PROBLEM: Retype each line exactly as it stands, beginning at the first line of the material and finishing with the line that contains "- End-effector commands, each".

━━━━━━━━━━

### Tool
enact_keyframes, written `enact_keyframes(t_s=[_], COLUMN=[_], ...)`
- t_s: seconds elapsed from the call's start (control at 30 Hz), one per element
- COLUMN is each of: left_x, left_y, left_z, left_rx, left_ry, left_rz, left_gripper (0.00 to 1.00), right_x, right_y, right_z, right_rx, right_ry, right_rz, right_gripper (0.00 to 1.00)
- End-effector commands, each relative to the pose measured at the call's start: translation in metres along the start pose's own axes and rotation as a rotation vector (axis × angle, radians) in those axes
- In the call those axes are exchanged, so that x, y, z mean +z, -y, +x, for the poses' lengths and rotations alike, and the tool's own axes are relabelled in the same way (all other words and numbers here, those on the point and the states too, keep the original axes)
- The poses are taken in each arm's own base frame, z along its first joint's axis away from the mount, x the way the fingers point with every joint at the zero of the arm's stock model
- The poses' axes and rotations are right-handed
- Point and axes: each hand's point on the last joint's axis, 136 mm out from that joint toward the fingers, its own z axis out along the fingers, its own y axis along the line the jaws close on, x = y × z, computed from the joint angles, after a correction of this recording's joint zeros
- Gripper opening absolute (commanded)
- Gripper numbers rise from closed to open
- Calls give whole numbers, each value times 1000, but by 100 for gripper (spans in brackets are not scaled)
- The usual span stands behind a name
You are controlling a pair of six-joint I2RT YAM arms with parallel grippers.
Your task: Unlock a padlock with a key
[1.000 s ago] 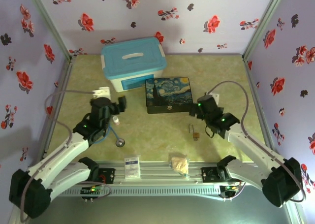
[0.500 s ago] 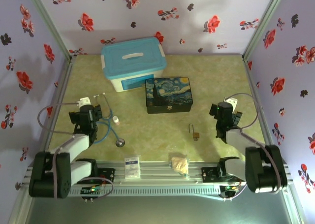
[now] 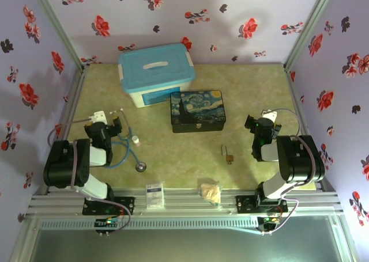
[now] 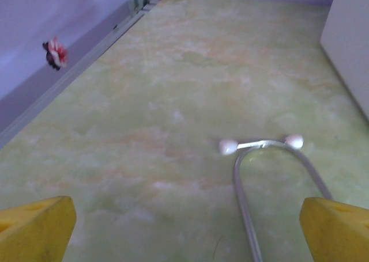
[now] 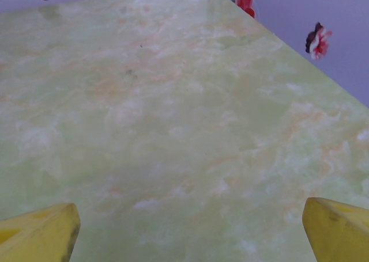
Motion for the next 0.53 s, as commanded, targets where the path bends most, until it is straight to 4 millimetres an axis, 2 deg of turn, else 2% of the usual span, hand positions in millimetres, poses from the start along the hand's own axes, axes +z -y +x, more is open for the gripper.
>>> enact_keyframes(t_s=[0.0, 0.23, 0.4, 0.5], left_x=[10, 10, 10, 10], left_y=[15, 15, 14, 14], left_z=[-22, -23, -23, -23], left_rx=[43, 44, 44, 45], left_ry=[29, 33, 32, 30], left_rz=[22, 16, 15, 15], left_gripper=[100, 100, 100, 100], right_x=[4, 3, 10, 6], right_y=[-7, -9, -20, -21], right_z=[-24, -23, -20, -22], right_rx=[4, -6, -26, -24], right_ry=[71, 52, 18, 33], right_rz=[-20, -31, -92, -103], right_gripper=[99, 99, 99, 99])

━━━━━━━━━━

YOUR RESPONSE:
### Tool
enact_keyframes, written `enact_keyframes(t_s=[_], COLUMN=[_], ...)`
- t_s: seconds elapsed from the call's start (control at 30 Hz), one per element
- COLUMN is each of: left_x, left_y, left_z, left_rx, left_ry, left_rz, left_gripper (0.00 to 1.00), right_x, right_y, right_z, right_rx, right_ry, right_rz, right_gripper (0.00 to 1.00)
- End-effector commands, each relative to the pose measured at the call's start: translation in metres along the start pose's own axes and rotation as a rotation vector (axis × angle, radians) in those axes

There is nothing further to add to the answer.